Where does the string "segment" occur in the entries below? Copy every line where it does.

Records from a data source:
************
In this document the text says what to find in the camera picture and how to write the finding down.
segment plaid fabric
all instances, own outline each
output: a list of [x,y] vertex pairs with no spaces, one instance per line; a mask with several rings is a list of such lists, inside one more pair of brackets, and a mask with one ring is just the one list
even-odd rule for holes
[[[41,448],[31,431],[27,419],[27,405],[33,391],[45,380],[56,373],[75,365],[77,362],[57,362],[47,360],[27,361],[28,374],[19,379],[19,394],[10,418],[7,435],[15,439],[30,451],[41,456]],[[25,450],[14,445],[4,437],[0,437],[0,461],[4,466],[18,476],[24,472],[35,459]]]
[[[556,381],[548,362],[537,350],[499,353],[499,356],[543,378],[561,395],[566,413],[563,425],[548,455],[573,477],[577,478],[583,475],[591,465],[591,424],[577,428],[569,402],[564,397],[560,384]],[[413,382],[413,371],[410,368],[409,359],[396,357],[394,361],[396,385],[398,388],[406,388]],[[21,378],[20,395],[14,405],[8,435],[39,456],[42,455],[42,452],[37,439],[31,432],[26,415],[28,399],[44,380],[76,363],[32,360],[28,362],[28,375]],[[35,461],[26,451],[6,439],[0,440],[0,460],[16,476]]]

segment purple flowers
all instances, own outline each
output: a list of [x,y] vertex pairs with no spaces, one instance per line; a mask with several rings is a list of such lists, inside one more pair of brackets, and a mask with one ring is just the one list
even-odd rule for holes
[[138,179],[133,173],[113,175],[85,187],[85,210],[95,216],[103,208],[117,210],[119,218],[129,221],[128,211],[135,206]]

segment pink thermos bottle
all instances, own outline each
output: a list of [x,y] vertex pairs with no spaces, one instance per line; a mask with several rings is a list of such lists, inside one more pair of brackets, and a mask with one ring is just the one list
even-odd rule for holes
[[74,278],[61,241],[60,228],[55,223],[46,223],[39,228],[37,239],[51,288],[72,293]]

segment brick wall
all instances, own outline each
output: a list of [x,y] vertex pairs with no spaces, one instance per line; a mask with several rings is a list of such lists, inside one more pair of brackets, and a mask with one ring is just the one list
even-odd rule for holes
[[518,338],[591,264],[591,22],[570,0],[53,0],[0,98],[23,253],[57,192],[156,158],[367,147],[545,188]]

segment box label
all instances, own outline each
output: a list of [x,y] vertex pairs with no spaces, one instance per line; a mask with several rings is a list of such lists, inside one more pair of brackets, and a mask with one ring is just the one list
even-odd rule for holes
************
Exercise solution:
segment plaid fabric
segment purple flowers
segment pink thermos bottle
segment brick wall
segment box label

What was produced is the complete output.